I can see that it’s not just the availability of resources but organisation is one of the keys. What is the secret of success in getting that organisation and co-ordination right? Obviously the twinning helps, doesn’t it?
Yes, but you said it very clearly, it’s not about resources only. So this process is much more granular than that, resources are key. But at the end of the day you need a local leader, someone that is the champion that really wants to do it. Then you need to work in synchrony and in harmony with the other needs of the hospital or the country but without putting too much pressure, at the same time without relinquishing some of the needs that you need to address. So these programmes have to grow in a step-wise increment. We need to think about both the healthcare system’s flow, the administration, education, psychosocial support, so you need to really provide good care to the families and to the children. There are four or five components that you need to put together.
So if we were to summarise what is your recipe for doing well, you’re in a low resource setting, what is your quick summary of how to fix it?
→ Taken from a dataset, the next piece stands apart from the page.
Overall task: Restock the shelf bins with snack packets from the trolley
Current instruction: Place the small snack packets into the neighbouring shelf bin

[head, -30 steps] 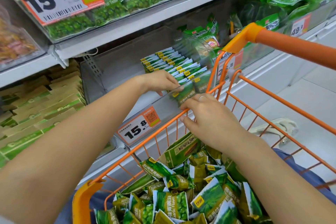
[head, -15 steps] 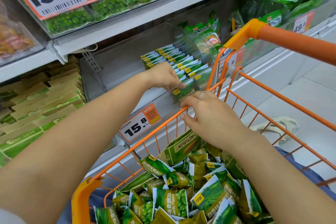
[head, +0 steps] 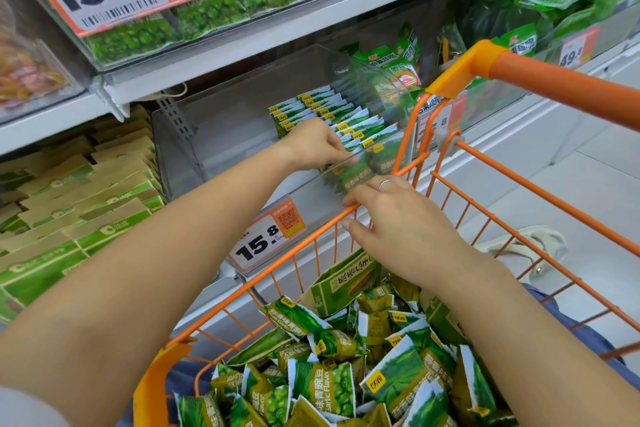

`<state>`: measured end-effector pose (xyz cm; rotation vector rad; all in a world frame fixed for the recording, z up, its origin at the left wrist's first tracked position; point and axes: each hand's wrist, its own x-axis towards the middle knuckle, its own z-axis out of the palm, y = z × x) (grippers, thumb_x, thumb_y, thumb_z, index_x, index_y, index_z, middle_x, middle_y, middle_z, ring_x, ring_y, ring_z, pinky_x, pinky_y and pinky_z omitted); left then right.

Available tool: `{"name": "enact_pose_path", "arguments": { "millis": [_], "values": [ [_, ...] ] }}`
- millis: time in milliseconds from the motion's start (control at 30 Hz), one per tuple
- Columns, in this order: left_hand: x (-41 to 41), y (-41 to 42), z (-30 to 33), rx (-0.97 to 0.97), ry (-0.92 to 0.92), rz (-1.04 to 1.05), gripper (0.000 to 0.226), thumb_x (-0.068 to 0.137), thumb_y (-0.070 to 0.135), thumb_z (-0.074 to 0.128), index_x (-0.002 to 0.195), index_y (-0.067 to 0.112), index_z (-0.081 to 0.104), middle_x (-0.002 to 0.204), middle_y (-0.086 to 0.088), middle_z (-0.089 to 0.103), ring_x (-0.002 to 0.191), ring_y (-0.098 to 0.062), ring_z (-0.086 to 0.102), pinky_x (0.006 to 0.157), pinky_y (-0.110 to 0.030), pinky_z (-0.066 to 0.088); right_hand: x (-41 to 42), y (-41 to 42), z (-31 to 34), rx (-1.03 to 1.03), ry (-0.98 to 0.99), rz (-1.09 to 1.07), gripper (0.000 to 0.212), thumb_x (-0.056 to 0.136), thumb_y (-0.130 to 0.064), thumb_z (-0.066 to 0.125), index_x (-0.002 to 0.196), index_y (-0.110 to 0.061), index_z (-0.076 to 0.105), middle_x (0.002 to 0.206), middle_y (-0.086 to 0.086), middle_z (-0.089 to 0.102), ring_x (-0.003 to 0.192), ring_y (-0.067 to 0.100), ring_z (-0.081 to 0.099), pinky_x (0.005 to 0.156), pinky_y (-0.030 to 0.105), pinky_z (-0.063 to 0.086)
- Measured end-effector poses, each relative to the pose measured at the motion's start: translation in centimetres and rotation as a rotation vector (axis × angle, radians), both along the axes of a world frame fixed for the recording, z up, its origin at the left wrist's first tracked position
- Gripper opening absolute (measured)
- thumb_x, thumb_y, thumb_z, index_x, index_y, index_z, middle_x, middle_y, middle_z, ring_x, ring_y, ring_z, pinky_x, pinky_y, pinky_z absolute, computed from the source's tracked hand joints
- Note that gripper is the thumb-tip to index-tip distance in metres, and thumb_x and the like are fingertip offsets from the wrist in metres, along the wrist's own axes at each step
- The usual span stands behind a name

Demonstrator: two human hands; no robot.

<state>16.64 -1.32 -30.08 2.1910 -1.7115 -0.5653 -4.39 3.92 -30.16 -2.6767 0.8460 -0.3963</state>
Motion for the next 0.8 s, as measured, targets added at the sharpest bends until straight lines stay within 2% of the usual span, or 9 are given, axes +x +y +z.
{"name": "enact_pose_path", "arguments": {
  "millis": [67, 133, 267, 433, 600, 667, 700, 767, 800],
  "values": [
    [-0.1, -0.2, 0.1, 0.083, -0.061, -0.056, 0.032, 0.076, 0.046, 0.076, 0.073, 0.015, 0.069, 0.064, 0.007, 0.056, 0.061, -0.008, 0.048, 0.055, -0.023, 0.035, 0.0, 0.0, -0.1, -0.003, 0.002, 0.001, 0.036, 0.097, -0.04, 0.046, 0.13, -0.026, 0.051, 0.129, -0.005, 0.05, 0.123, 0.013, 0.035, 0.092, 0.027, 0.037],
    [-0.3, -0.4, 0.0, 0.164, -0.165, -0.101, 0.046, 0.073, 0.053, 0.075, 0.062, 0.014, 0.053, 0.056, 0.001, 0.039, 0.057, -0.017, 0.034, 0.052, -0.028, 0.026, 0.0, 0.0, -0.1, 0.001, 0.003, 0.001, 0.036, 0.097, -0.04, 0.046, 0.13, -0.026, 0.051, 0.131, -0.005, 0.049, 0.124, 0.013, 0.035, 0.093, 0.027, 0.038],
    [-0.5, -0.7, -0.2, 0.123, -0.329, -0.176, 0.062, 0.07, 0.057, 0.076, 0.053, 0.017, 0.032, 0.052, 0.0, 0.026, 0.053, -0.019, 0.025, 0.05, -0.029, 0.019, -0.1, 0.1, -0.1, 0.014, -0.006, -0.001, 0.037, 0.096, -0.04, 0.048, 0.13, -0.025, 0.052, 0.133, -0.004, 0.049, 0.126, 0.014, 0.035, 0.095, 0.029, 0.039],
    [0.0, -1.1, -0.9, -0.015, -0.546, -0.227, 0.057, 0.07, 0.054, 0.077, 0.057, 0.017, 0.036, 0.072, -0.002, 0.038, 0.066, -0.025, 0.04, 0.051, -0.031, 0.024, -0.2, -0.1, -0.2, 0.007, -0.012, -0.001, 0.035, 0.096, -0.038, 0.048, 0.128, -0.025, 0.053, 0.13, -0.004, 0.05, 0.125, 0.013, 0.035, 0.094, 0.026, 0.036],
    [0.5, -1.2, -1.7, -0.064, -0.555, -0.201, 0.049, 0.072, 0.052, 0.075, 0.065, 0.014, 0.046, 0.079, -0.006, 0.046, 0.072, -0.027, 0.044, 0.052, -0.032, 0.029, -0.1, -0.2, -0.4, 0.0, -0.008, 0.003, 0.035, 0.096, -0.039, 0.048, 0.128, -0.025, 0.052, 0.129, -0.004, 0.05, 0.125, 0.013, 0.035, 0.094, 0.027, 0.035],
    [0.7, -0.9, -1.4, -0.039, -0.506, -0.205, 0.046, 0.073, 0.056, 0.074, 0.078, 0.013, 0.059, 0.098, -0.006, 0.053, 0.086, -0.026, 0.052, 0.062, -0.034, 0.042, -0.1, -0.3, -0.4, 0.014, -0.013, 0.005, 0.035, 0.096, -0.039, 0.048, 0.128, -0.026, 0.053, 0.129, -0.004, 0.051, 0.125, 0.013, 0.035, 0.094, 0.027, 0.036],
    [0.9, -0.6, -1.0, -0.049, -0.449, -0.202, 0.043, 0.074, 0.056, 0.073, 0.086, 0.015, 0.065, 0.112, -0.004, 0.054, 0.099, -0.023, 0.054, 0.075, -0.037, 0.047, -0.2, -0.4, -0.3, 0.026, -0.012, 0.004, 0.035, 0.096, -0.039, 0.049, 0.128, -0.026, 0.054, 0.129, -0.005, 0.051, 0.125, 0.013, 0.036, 0.093, 0.028, 0.036],
    [1.0, 0.5, 0.4, -0.166, -0.31, -0.157, 0.029, 0.08, 0.048, 0.071, 0.092, 0.022, 0.07, 0.128, -0.004, 0.05, 0.116, -0.018, 0.05, 0.096, -0.036, 0.044, -0.3, -0.6, -0.1, 0.053, -0.02, -0.005, 0.032, 0.096, -0.038, 0.05, 0.125, -0.027, 0.056, 0.125, -0.005, 0.054, 0.12, 0.013, 0.041, 0.085, 0.028, 0.036],
    [1.0, 1.3, 1.4, -0.261, -0.268, -0.12, 0.023, 0.083, 0.043, 0.069, 0.093, 0.022, 0.071, 0.13, -0.005, 0.051, 0.115, -0.017, 0.051, 0.098, -0.03, 0.041, -0.4, -0.7, 0.2, 0.059, -0.054, -0.016, 0.028, 0.096, -0.036, 0.051, 0.121, -0.027, 0.059, 0.12, -0.005, 0.056, 0.116, 0.014, 0.046, 0.08, 0.028, 0.036]
  ]
}}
You need three components: one is a good local leader that knows how to do it that is partnered, if possible, with a centre in a high income country that can provide the resources, if not the resources the advice. You need a hospital that is willing and a government that is willing to take that risk and host and have the capacity to grow. And then, very important in that recipe, is a grass roots movement, like an advocacy group, a local advocacy group, that can provide that third component which is the pressure, in a sense.
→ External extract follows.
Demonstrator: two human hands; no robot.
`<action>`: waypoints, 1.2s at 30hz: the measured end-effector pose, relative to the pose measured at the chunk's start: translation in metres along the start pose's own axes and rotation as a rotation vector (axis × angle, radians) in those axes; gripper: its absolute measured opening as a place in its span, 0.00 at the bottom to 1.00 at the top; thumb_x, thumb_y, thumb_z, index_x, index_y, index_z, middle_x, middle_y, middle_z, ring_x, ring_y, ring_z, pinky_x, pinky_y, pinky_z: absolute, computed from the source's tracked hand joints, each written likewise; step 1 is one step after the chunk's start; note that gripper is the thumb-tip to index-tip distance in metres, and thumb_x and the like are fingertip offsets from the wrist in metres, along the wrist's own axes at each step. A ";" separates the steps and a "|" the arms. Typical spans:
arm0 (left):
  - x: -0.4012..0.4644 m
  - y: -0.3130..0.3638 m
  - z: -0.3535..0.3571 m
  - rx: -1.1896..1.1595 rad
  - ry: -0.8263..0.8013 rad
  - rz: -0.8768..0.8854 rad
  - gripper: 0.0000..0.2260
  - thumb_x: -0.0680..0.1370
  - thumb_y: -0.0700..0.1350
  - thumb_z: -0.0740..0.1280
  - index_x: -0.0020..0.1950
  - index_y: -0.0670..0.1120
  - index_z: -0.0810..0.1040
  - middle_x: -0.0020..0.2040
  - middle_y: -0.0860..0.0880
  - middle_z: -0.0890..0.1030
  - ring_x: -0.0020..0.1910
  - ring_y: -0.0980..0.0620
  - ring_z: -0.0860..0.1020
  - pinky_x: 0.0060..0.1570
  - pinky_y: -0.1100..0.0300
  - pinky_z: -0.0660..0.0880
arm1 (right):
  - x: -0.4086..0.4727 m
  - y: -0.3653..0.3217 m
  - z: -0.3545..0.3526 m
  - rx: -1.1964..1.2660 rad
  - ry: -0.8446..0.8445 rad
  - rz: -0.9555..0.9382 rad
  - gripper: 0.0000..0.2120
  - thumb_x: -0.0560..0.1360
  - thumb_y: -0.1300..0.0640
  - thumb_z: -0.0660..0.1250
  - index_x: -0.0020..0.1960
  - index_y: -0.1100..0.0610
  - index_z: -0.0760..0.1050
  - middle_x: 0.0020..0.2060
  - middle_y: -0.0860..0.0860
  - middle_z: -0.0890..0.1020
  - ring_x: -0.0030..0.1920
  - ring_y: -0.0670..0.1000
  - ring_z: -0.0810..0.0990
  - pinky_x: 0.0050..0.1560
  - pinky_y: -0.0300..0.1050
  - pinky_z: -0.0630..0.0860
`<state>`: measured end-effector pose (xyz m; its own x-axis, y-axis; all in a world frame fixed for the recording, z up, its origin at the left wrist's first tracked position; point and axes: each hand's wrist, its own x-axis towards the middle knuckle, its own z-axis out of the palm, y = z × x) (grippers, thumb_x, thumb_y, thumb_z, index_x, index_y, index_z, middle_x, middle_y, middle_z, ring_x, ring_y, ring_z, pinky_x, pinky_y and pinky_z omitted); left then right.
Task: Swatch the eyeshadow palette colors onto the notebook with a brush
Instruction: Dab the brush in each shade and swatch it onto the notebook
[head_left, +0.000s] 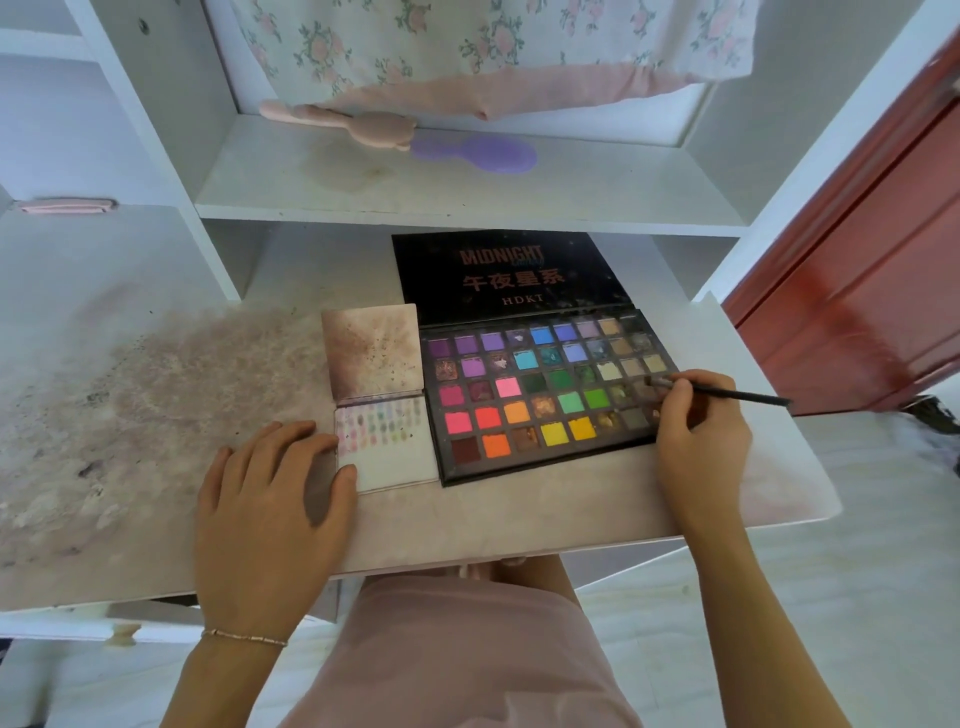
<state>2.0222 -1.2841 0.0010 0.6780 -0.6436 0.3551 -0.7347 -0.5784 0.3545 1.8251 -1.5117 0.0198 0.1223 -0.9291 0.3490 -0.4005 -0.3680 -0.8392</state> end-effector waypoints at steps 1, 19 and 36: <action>0.000 0.001 0.000 0.002 0.004 -0.004 0.20 0.72 0.56 0.56 0.51 0.44 0.80 0.55 0.44 0.79 0.55 0.41 0.76 0.61 0.41 0.66 | 0.000 0.000 0.000 -0.012 -0.002 0.007 0.08 0.77 0.61 0.58 0.43 0.50 0.69 0.33 0.42 0.74 0.34 0.37 0.76 0.32 0.21 0.67; 0.000 0.001 -0.001 0.012 -0.017 -0.014 0.20 0.72 0.56 0.56 0.51 0.45 0.80 0.55 0.45 0.79 0.54 0.41 0.76 0.63 0.42 0.65 | 0.001 0.000 0.000 -0.080 -0.019 0.055 0.05 0.78 0.60 0.59 0.44 0.52 0.70 0.32 0.42 0.74 0.33 0.39 0.74 0.31 0.27 0.65; 0.001 0.000 -0.001 0.028 -0.020 0.003 0.18 0.72 0.55 0.57 0.50 0.46 0.80 0.54 0.47 0.80 0.54 0.43 0.77 0.61 0.43 0.67 | -0.065 -0.061 0.058 0.309 -0.435 -0.124 0.08 0.72 0.57 0.60 0.40 0.44 0.71 0.35 0.49 0.79 0.35 0.46 0.80 0.35 0.37 0.77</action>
<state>2.0227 -1.2838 0.0026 0.6755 -0.6550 0.3385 -0.7372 -0.5904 0.3287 1.8944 -1.4311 0.0237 0.5424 -0.7833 0.3037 -0.0814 -0.4088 -0.9090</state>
It sounds marvellous but how do you persuade the centres of excellence in well-resourced countries to participate in this?
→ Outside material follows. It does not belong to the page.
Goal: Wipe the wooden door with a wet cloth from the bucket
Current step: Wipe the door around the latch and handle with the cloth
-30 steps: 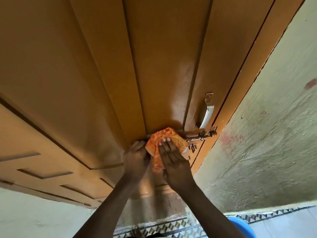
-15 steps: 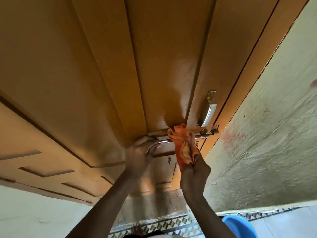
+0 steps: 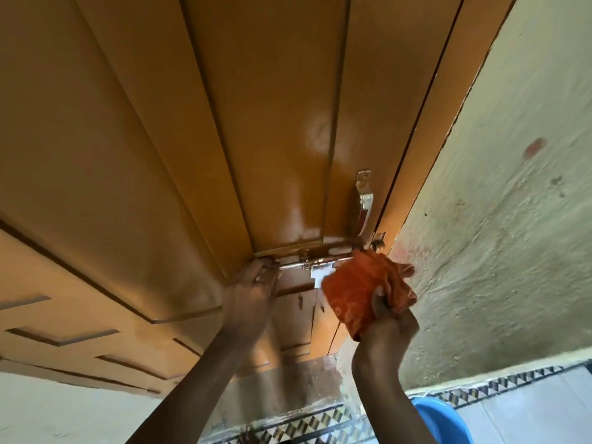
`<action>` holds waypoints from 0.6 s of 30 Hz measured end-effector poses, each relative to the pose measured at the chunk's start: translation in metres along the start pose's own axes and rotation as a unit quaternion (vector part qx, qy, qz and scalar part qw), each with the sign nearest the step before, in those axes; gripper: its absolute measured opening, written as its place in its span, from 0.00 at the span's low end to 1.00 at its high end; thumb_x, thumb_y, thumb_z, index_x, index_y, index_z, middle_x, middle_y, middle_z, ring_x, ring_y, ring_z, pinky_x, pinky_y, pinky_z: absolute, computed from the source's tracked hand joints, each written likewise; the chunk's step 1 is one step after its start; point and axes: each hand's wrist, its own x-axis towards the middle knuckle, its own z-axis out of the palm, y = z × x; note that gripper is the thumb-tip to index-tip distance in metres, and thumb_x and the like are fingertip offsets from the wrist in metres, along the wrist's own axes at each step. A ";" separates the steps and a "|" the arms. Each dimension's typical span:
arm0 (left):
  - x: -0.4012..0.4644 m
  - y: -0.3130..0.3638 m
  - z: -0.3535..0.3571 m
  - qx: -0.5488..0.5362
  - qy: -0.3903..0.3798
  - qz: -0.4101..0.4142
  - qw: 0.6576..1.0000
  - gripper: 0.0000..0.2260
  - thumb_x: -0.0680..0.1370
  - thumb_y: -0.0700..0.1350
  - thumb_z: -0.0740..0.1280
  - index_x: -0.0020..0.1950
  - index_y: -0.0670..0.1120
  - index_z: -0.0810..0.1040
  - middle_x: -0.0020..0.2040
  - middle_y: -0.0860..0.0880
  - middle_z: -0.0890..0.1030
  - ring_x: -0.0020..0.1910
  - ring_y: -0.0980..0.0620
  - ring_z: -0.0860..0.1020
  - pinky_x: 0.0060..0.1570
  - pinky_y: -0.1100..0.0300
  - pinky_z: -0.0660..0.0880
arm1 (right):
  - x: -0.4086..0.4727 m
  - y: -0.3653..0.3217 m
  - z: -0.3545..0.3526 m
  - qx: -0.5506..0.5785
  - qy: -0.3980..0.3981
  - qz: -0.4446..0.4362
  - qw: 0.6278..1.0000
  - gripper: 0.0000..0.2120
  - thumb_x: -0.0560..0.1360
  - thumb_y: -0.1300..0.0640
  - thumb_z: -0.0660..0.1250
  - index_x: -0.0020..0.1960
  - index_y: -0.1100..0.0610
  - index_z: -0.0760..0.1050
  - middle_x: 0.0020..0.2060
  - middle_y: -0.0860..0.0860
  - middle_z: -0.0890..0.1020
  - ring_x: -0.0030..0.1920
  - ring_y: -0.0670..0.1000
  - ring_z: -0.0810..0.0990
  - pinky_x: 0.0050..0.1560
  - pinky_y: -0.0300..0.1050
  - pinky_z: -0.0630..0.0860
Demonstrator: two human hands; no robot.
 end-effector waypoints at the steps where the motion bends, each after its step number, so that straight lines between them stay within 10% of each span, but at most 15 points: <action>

I think that the only, what I say is a moral imperative, so I would always say, ‘You don’t have any other choice.’ The point is that we are paediatric oncologists, our goal is to cure childhood cancer, period, and that means curing my kids and all the other kids. I don’t think that I’m doing a good job if everything I do as an academician, as a researcher, as a programme leader is focussing on 20% of those children. So the point that I tried to make is that the breakthrough in childhood cancer will come the moment that we resolve the global problem, that will be the true breakthrough, not through the use of, say, molecular therapies. The true breakthrough will be when we are able to provide access to care and cure with a standard of care for the majority of these kids.
And from your experience at St Jude there’s a lot of will within doctors and clinicians generally to help with this.
Yes, it is. Actually what I think that it’s refraining most of these centres and doctors from doing is that they don’t know how to do it - it’s just too big of a problem for me to take care of. But you don’t need to think about curing all the kids in the world, just get one centre, one region, one country, focus on that, do a good needs assessment and then say, ‘OK, I’m here for the long run so let’s see how we can do, we’ll do it together. It may take ten years, it may take twenty years but I’m staying with you.’